(Read Time: 3:48)
I was on a forum for gym owners recently and the subject of ‘corporal punishment’ came up for people coming late or leaving equipment out, i.e. making people do burpees as penance. The replies were pretty split down the middle, but it definitely seemed like the more veteran owners had figured out that shaming people and punishing them isn’t usually the best strategy. I thought it was a good point of discussion for what the difference between being an adult’s Coach/Mentor/Instructor and being a kid’s Team/PE coach is, and what it means being in the ‘Customer Success’ business versus the ‘Customer Service’ business.
This is where the line blurs between the coach of 'the high school / college' variety, and trainer in the gym.
Many gym owners and coaches who are in this business have no frame of reference of adult instruction and mentorship. They DO have tons of experience with team sports growing up. Coaches working with younger athletes that are usually there, at least in part, because their parents/scholarship is making them, can get away with a lot more of this type of discipline. Generally speaking, punishment used in this fashion is to teach some life lessons about showing up on time, respect for others, etc.
Grown adults are generally not going to pay money to shamed and punished in front of their peers for long. But this doesn't mean that you should let them walk all over you!
Pulling someone aside who has trouble is the first step... Maybe giving them a gentle ribbing in class if they are the kind of person who won't be offended by it. When talking to them one on one, ask them what is up. Don't accuse them of anything or tell them that they can't be late. Listen more than talk. See if you can help them with a solution (can they come to a later class? What if they do the warm up then put on their oly shoes...etc.).
If they can't seem to understand the value of actually using the entire hour to train AND that they are disrespecting the time of the coach and other classmates, it may be time to cut the cord (but this is generally very rare). It only makes sense if the other people in the class are seriously bothered by it. Some clients are chronically 5 min late and nobody cares. But on that note, grown adults aren't going to pay money for classes that don't get started until 10min after because multiple people are always late!
In that case, you may do a temporary thing where for two weeks everyone who is more than 5 min late has to start in a later heat, put away other people's equipment, get a big red checkmark next to their name, or even... make the whole class do 5 burpees with them! (Use sparingly). This is only necessary when trying to change the behavior of a large group and not just a few individuals (so there isn't nearly as much of a 'shame' piece to it).
The discussion here that is related is the difference between 'customer service' and 'customer success'. Customer service is primarily a way of thinking in the transactional business of selling goods or one-time services. Customer success is the name of the service department that works in the membership business.

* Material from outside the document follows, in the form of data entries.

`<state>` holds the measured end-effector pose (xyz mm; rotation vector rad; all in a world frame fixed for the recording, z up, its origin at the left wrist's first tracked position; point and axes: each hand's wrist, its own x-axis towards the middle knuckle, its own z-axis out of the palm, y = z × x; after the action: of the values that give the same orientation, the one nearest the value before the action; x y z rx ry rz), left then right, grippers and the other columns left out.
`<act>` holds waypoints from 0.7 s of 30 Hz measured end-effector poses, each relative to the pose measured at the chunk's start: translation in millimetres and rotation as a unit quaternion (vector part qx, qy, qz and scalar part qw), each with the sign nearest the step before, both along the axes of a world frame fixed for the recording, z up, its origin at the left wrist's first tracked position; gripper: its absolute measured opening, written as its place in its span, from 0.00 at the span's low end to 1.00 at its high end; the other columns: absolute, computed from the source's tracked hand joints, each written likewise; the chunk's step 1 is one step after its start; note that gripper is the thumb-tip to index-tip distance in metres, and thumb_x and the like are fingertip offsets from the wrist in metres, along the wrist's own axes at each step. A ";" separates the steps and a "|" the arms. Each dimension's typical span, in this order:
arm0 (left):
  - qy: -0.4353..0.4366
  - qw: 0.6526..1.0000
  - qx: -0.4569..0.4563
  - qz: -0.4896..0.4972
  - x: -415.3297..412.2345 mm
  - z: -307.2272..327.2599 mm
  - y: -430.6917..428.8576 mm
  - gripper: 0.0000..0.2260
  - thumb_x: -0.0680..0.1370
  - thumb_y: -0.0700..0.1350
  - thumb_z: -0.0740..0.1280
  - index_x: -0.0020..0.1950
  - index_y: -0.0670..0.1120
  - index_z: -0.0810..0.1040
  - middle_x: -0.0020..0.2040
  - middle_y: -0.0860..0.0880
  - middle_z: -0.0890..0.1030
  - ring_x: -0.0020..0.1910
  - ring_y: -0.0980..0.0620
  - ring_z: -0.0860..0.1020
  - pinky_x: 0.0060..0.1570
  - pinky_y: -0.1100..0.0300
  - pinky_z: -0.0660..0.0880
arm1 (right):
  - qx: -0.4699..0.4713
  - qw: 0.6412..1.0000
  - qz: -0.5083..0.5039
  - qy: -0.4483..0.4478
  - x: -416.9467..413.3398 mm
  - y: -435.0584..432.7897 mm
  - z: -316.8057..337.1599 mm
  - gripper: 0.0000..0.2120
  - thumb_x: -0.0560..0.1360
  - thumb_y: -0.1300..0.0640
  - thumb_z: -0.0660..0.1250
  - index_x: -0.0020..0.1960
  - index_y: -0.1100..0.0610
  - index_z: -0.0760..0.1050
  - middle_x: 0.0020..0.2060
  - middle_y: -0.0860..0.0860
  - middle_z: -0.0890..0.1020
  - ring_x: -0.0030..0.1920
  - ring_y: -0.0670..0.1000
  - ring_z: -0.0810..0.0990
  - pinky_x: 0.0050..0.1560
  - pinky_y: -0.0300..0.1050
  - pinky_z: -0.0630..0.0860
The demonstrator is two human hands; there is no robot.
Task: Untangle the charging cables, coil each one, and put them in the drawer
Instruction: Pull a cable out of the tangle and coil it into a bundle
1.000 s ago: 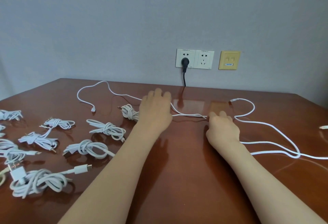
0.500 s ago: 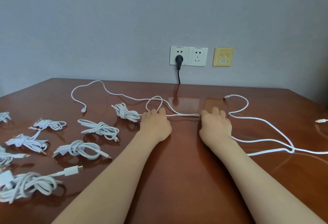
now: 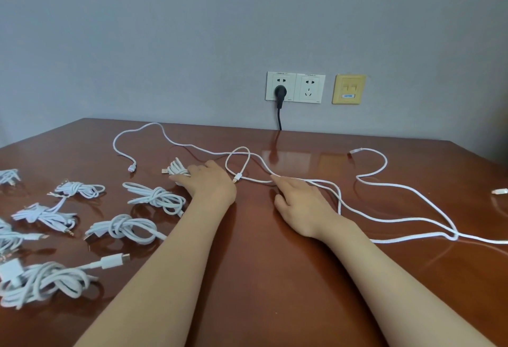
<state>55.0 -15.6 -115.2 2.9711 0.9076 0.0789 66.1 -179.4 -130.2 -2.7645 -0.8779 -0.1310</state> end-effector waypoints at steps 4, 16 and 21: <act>0.025 0.999 0.005 0.039 1.8 2.2 3.8 0.27 0.78 0.49 0.58 0.74 0.38 0.57 0.73 0.39 0.62 0.73 0.40 0.56 0.67 0.34 0.52 | -0.012 0.997 -0.043 -0.062 0.2 -1.5 1.2 0.19 0.81 0.48 0.52 0.69 0.51 0.65 0.62 0.51 0.69 0.62 0.54 0.66 0.61 0.47 0.61; -0.073 0.987 0.067 -0.130 -4.0 6.4 -30.8 0.23 0.78 0.45 0.56 0.72 0.40 0.60 0.72 0.39 0.61 0.73 0.39 0.57 0.70 0.42 0.51 | 0.024 0.995 -0.079 -0.058 -3.6 1.1 8.4 0.09 0.76 0.55 0.57 0.54 0.58 0.70 0.51 0.54 0.75 0.54 0.57 0.72 0.47 0.47 0.64; -0.100 0.961 -0.028 -0.256 -0.1 -10.4 -50.4 0.17 0.83 0.48 0.52 0.66 0.39 0.66 0.66 0.41 0.69 0.64 0.41 0.67 0.60 0.52 0.65 | 0.061 0.996 -0.060 -0.020 -5.3 1.3 9.6 0.03 0.76 0.56 0.57 0.45 0.55 0.65 0.50 0.54 0.77 0.52 0.57 0.74 0.42 0.43 0.63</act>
<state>54.9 -65.9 -125.6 2.9649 0.1045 0.3218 60.8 -178.0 -120.6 -2.7083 -0.6886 -0.2531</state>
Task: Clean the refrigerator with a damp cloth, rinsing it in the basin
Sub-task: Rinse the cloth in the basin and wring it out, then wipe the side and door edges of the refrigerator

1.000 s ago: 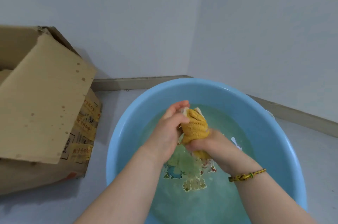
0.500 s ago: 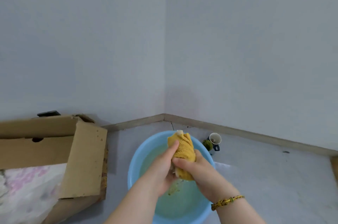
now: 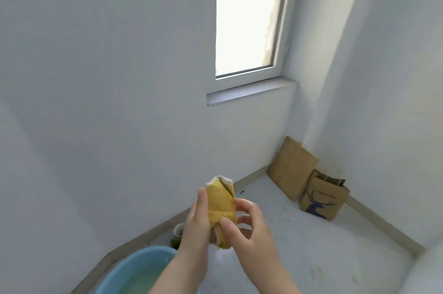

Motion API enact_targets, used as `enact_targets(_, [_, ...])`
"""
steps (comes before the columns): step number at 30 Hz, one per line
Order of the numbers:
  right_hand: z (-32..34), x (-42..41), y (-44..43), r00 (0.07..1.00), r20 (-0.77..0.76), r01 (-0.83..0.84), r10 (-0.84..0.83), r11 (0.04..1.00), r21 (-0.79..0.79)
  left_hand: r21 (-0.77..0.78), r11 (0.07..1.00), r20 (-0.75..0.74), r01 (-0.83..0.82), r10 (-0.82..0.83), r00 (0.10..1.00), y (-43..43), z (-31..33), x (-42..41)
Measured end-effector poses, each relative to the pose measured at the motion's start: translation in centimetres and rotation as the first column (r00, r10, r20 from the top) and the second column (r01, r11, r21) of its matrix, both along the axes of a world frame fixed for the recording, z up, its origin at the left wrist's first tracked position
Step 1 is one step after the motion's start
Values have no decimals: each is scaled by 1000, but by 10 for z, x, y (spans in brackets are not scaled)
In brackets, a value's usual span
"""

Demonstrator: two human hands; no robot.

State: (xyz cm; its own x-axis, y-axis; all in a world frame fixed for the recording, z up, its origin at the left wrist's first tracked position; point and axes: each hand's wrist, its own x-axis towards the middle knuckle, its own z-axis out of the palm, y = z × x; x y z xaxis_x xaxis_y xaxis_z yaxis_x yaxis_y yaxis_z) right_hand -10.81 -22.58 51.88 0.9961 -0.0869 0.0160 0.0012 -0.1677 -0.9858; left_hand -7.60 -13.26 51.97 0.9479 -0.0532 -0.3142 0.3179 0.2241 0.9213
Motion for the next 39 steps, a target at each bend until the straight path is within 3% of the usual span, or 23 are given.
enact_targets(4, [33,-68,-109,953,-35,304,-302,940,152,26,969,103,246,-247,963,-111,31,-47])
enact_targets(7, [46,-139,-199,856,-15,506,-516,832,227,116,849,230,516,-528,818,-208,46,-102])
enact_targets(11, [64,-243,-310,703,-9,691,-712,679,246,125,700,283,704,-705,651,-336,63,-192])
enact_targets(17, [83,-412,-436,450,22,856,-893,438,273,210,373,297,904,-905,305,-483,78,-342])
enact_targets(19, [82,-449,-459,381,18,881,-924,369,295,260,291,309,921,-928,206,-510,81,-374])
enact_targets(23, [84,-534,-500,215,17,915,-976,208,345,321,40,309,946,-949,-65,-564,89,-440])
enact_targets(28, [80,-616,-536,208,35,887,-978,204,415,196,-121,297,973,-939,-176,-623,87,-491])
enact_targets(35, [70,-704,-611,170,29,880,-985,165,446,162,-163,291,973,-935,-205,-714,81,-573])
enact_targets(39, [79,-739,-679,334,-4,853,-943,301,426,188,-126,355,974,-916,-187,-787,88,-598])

We are not executing a transaction. They are not paying for 60 minutes of "exer-tainment". We are one of the few people in our clients lives that truly and genuinely invest our own time and energy in their success. We only succeed if they succeed (in fitness and in life).
Punishing and embarrassing a client in front of the class may make the coach feel better because they got retribution on someone who was disrespecting them and the rest of the class, but it isn't helping that person succeed. Educating them on why they need to get there before class, working with them on ways they can jump in without disrupting the rest of the class, and being a good listener to find out why this keeps happening, are ways to set them up for success.
Remember, you are not running a PE class. You are engaged in a (hopefully) life long relationship of making someone more awesome. Most people will not pay money to be in a relationship where shame is one of the main interaction points.
But they will stick around a long time if you are always trying to help them be successful!